What’s even more frustrating for TikTok is that some of the top creators, including MrBeast and SuperSaf, have started thinking their world beyond TikTok.

The Big Question

Now TikTok is staring at the problem that now-defunct Vine faced once, and Twitter failed to tackle the situation effectively. Now the big question is, how TikTok would diffuse the situation?

  • Would it consider increasing creators’ payout by taking a hit on its growing revenue?
  • Would that be feasible and acceptable by shareholders?

The increasing restlessness among the top creators seems quite justified if we see their demand in the light of the soaring revenue of ByteDance. The company’s revenue doubled, from $17 billion in 2019 to $34 billion by 2020. The Creator Fund would have doubled if it had grown in line with this increase. However, Green also notes that TikTok’s ads generate 6x more revenue now than before.
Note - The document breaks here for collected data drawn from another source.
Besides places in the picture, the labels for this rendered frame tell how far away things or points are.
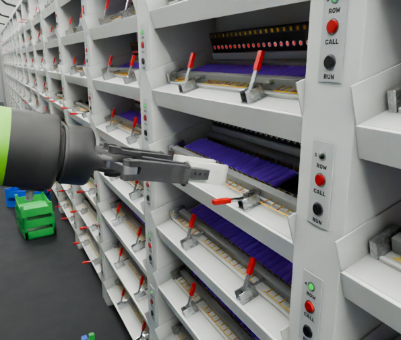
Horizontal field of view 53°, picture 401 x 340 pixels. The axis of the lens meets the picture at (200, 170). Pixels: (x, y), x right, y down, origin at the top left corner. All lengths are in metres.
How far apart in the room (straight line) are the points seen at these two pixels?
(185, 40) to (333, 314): 0.81
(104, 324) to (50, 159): 1.59
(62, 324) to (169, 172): 1.62
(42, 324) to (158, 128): 1.25
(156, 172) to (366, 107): 0.27
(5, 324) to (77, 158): 1.72
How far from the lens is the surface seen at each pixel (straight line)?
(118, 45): 1.83
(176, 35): 1.15
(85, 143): 0.50
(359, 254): 0.61
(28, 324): 2.13
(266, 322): 0.81
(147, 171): 0.50
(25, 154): 0.48
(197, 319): 1.15
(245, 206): 0.76
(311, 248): 0.63
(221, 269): 0.96
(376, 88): 0.55
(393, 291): 0.57
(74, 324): 2.06
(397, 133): 0.50
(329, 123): 0.56
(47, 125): 0.49
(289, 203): 0.72
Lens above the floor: 1.17
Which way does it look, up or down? 15 degrees down
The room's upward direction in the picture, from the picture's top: straight up
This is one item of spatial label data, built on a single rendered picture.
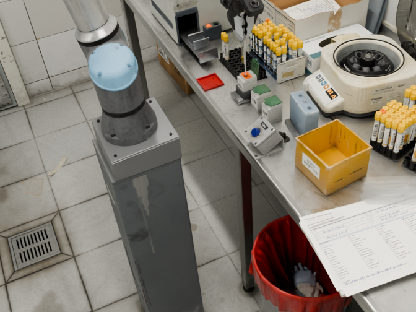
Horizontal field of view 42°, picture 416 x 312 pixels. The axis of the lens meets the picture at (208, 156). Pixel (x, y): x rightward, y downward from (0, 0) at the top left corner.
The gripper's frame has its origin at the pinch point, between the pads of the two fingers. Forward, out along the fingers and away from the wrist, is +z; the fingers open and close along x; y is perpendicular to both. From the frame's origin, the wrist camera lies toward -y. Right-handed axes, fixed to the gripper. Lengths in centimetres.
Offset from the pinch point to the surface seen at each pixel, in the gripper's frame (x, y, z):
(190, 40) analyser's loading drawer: 4.4, 31.3, 15.4
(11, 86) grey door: 68, 164, 93
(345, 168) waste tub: -3.0, -45.9, 13.4
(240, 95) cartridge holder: 2.3, -0.7, 18.8
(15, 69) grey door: 62, 164, 84
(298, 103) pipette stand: -4.7, -21.7, 10.4
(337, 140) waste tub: -9.5, -33.8, 16.8
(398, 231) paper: -5, -64, 19
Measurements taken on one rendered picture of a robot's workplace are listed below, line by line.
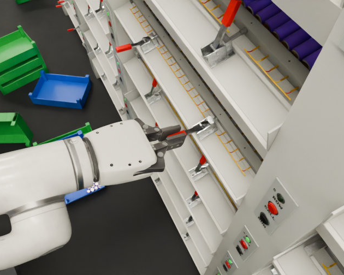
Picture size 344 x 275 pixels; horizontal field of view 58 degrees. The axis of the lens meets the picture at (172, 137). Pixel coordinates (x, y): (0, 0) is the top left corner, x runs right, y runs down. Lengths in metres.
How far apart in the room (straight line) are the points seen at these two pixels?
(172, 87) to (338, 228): 0.44
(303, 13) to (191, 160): 0.56
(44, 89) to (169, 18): 1.58
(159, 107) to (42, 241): 0.53
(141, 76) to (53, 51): 1.38
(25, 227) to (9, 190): 0.05
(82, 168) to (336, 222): 0.33
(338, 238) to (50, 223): 0.35
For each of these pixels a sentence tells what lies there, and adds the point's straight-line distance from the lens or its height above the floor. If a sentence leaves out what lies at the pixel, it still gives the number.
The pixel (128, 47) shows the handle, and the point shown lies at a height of 0.95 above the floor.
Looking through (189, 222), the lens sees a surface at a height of 0.38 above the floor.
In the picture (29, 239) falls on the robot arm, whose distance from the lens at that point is 0.46.
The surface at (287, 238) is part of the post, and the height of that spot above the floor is 1.02.
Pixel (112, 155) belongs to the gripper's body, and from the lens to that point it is 0.49.
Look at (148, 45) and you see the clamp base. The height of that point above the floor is 0.94.
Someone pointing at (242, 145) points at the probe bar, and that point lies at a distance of 0.56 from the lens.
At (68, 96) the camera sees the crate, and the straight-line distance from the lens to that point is 1.97.
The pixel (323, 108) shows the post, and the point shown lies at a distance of 0.29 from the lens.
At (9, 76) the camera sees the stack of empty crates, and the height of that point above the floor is 0.11.
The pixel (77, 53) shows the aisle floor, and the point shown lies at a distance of 2.22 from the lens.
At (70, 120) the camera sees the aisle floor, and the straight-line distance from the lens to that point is 1.85.
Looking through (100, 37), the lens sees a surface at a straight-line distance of 1.42.
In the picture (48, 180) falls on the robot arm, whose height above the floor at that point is 1.03.
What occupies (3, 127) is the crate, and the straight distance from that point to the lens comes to 1.87.
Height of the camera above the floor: 1.43
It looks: 57 degrees down
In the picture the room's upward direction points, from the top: straight up
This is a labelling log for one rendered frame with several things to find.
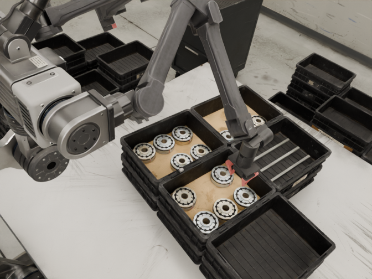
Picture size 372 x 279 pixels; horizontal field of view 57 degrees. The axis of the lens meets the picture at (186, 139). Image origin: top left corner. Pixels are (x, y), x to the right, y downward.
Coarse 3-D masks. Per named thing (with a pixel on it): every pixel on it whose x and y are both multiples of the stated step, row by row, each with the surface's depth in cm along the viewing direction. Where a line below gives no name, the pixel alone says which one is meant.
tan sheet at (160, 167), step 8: (152, 144) 166; (176, 144) 168; (192, 144) 169; (176, 152) 165; (184, 152) 165; (160, 160) 160; (168, 160) 161; (152, 168) 156; (160, 168) 157; (168, 168) 157; (160, 176) 154
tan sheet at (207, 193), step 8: (208, 176) 157; (192, 184) 153; (200, 184) 153; (208, 184) 154; (232, 184) 155; (240, 184) 156; (200, 192) 150; (208, 192) 151; (216, 192) 151; (224, 192) 152; (232, 192) 152; (200, 200) 147; (208, 200) 148; (200, 208) 144; (208, 208) 145; (192, 216) 141
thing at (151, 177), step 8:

If the company agrees to set up a fun aligned to revenue-sharing model, it would make a big dent in ByteDance’s profits. If it continued that way, with the creators’ fund increasing relative to usage, ad performance, and other factors, that would mean that the company’s profit will tank, which will also have a direct impact on the soaring valuation.

But, it’s creators who drive the growth. They have a huge role to play in the acquisition and retention of both customers and users. And, if TikTok fails to defuse the situation by not paying them adequately, just like Vine, someone else will. Meta (Facebook) will be the first one to make a move and may agree to their demands as a part of a competition-killing strategy.

The issue could escalate to the point of being a serious concern. Although it is not yet at a critical point, it will be interesting to see how TikTok reacts to this new push and how this impacts the continued growth.

TikTok understands the seriousness of the issue very well and is closely monitoring the situation.

“We listen to our creator community, and we continue to seek feedback to improve our program,” the company said in a press note.

ByteDance was thrilled to announce the $19 billion in profit it raked in for 2020. It didn’t shy away from tagging itself as ‘world’s hottest startup’ then. Now, it will be interesting to see how flexible it is in meeting these new concerns which would have an everlasting impact on the company’s profit.